Hmm - that's yet another limit. I don't know if our block layer exposes
it, or if it should expose it.

> 
> It's more similar to the physical block size:

Indeed; at least that was my intent (picking a size that will avoid
read-modify-write pessimations, as well as reflecting granularity of
trim/zero operations).

> 
>    When using logical block access commands (see 4.2.2), application
>    clients should:
>    a) specify an LBA that is aligned to a physical block boundary; and
>    b) access an integral number of physical blocks, provided that the
>    access does not go beyond the last LBA on the medium.
> 
> So I'd rather ignore it in the client, and send 4096 in the server.

Does that mean our BlockLimits structure documentation needs a tweak,
too?  It currently reads:

    /* Optimal transfer length in bytes.  A power of 2 is best but not
     * mandatory.  Must be a multiple of bl.request_alignment, or 0 if
     * no preferred size */
    uint32_t opt_transfer;

Are we trying to track both optimum size in the SCSI sense _and_ block
size in the O_DIRECT sense?
Paolo Bonzini Feb. 23, 2017, 1:13 p.m.
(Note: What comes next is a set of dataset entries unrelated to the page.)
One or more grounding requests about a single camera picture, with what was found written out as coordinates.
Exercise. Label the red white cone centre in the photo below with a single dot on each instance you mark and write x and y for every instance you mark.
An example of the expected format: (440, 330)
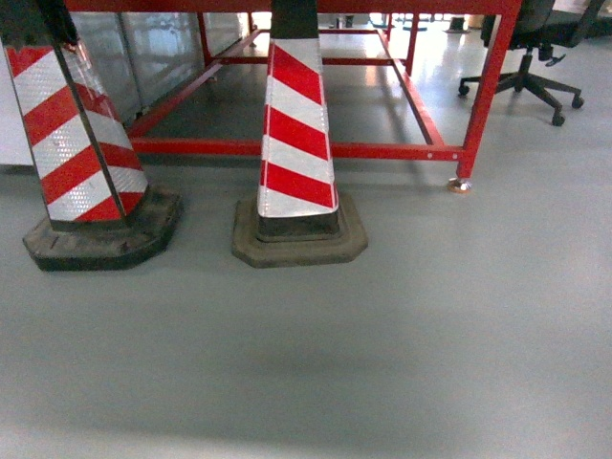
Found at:
(298, 217)

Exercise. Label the red white cone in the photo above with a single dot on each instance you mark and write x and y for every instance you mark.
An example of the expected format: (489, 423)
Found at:
(298, 217)
(101, 212)

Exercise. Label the red white cone left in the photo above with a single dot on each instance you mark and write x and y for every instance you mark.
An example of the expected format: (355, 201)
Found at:
(101, 212)

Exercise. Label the black office chair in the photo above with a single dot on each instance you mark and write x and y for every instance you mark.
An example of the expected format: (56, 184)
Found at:
(541, 26)

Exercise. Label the red metal table frame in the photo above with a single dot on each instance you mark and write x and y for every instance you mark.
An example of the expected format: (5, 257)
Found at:
(433, 148)
UTC | #5
On 22/02/2017 21:34, Eric Blake wrote:
> 
>> Oh, so it's the smallest "good" transfer size, or the preferred
>> alignment.  That's not the same as the SCSI definition, which is:
>>
>>    If a device server receives one of these commands with a transfer
>>    size greater than this value, then the device server may incur
>>    delays in processing the command. An OPTIMAL TRANSFER LENGTH field
>>    set to 0000_0000h indicates that the device server does not report
>>    an optimal transfer size.
> Hmm - that's yet another limit. I don't know if our block layer exposes
> it, or if it should expose it.

It exposes it in opt_transfer. :)  The only driver that sets
opt_transfer is the iSCSI driver and uses the SCSI meaning.
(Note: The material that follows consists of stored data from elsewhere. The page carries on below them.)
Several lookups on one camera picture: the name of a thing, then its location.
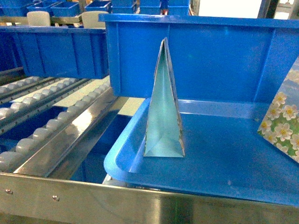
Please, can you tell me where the flower gift bag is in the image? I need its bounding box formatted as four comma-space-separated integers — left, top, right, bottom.
257, 59, 299, 162
143, 38, 185, 158

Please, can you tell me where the folded flower gift bag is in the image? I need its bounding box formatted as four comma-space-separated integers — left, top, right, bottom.
143, 38, 185, 158

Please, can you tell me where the blue bin behind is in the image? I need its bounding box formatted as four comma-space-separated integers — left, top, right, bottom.
99, 14, 299, 103

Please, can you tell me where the large blue plastic bin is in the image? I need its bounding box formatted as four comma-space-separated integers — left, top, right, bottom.
104, 99, 299, 206

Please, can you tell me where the blue bin on left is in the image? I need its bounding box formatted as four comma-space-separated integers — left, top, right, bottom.
0, 26, 108, 79

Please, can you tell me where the beige chair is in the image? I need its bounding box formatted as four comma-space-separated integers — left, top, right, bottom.
27, 11, 51, 27
81, 11, 108, 29

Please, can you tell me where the white roller track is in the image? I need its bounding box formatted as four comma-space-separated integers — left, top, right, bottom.
0, 81, 110, 172

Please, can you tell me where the steel front rail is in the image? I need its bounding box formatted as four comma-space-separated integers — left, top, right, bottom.
0, 173, 299, 224
>> It's more similar to the physical block size:
>
> Indeed; at least that was my intent (picking a size that will avoid
> read-modify-write pessimations, as well as reflecting granularity of
> trim/zero operations).

The two are not necessarily related.  Granularity of trim/zero is
usually a multiple of the sector size (for example qcow2 will have
physical block size = host physical block size, and unmap granularity =
cluster size).

>>    When using logical block access commands (see 4.2.2), application
>>    clients should:
>>    a) specify an LBA that is aligned to a physical block boundary; and
>>    b) access an integral number of physical blocks, provided that the
>>    access does not go beyond the last LBA on the medium.
>>
>> So I'd rather ignore it in the client, and send 4096 in the server.
> Does that mean our BlockLimits structure documentation needs a tweak,
> too?  It currently reads:
> 
>     /* Optimal transfer length in bytes.  A power of 2 is best but not
>      * mandatory.  Must be a multiple of bl.request_alignment, or 0 if
>      * no preferred size */
>     uint32_t opt_transfer;
> 
> Are we trying to track both optimum size in the SCSI sense _and_ block
> size in the O_DIRECT sense?

As of now, just in the SCSI sense.

Paolo
Eric Blake Feb. 23, 2017, 3:38 p.m. UTC | #6
On 02/23/2017 07:13 AM, Paolo Bonzini wrote:
> 
> 
> On 22/02/2017 21:34, Eric Blake wrote:
>>
>>> Oh, so it's the smallest "good" transfer size, or the preferred
>>> alignment.  That's not the same as the SCSI definition, which is:
>>>
>>>    If a device server receives one of these commands with a transfer
>>>    size greater than this value, then the device server may incur
>>>    delays in processing the command. An OPTIMAL TRANSFER LENGTH field
>>>    set to 0000_0000h indicates that the device server does not report
>>>    an optimal transfer size.
>> Hmm - that's yet another limit. I don't know if our block layer exposes
>> it, or if it should expose it.
> 
> It exposes it in opt_transfer. :)  The only driver that sets
> opt_transfer is the iSCSI driver and uses the SCSI meaning.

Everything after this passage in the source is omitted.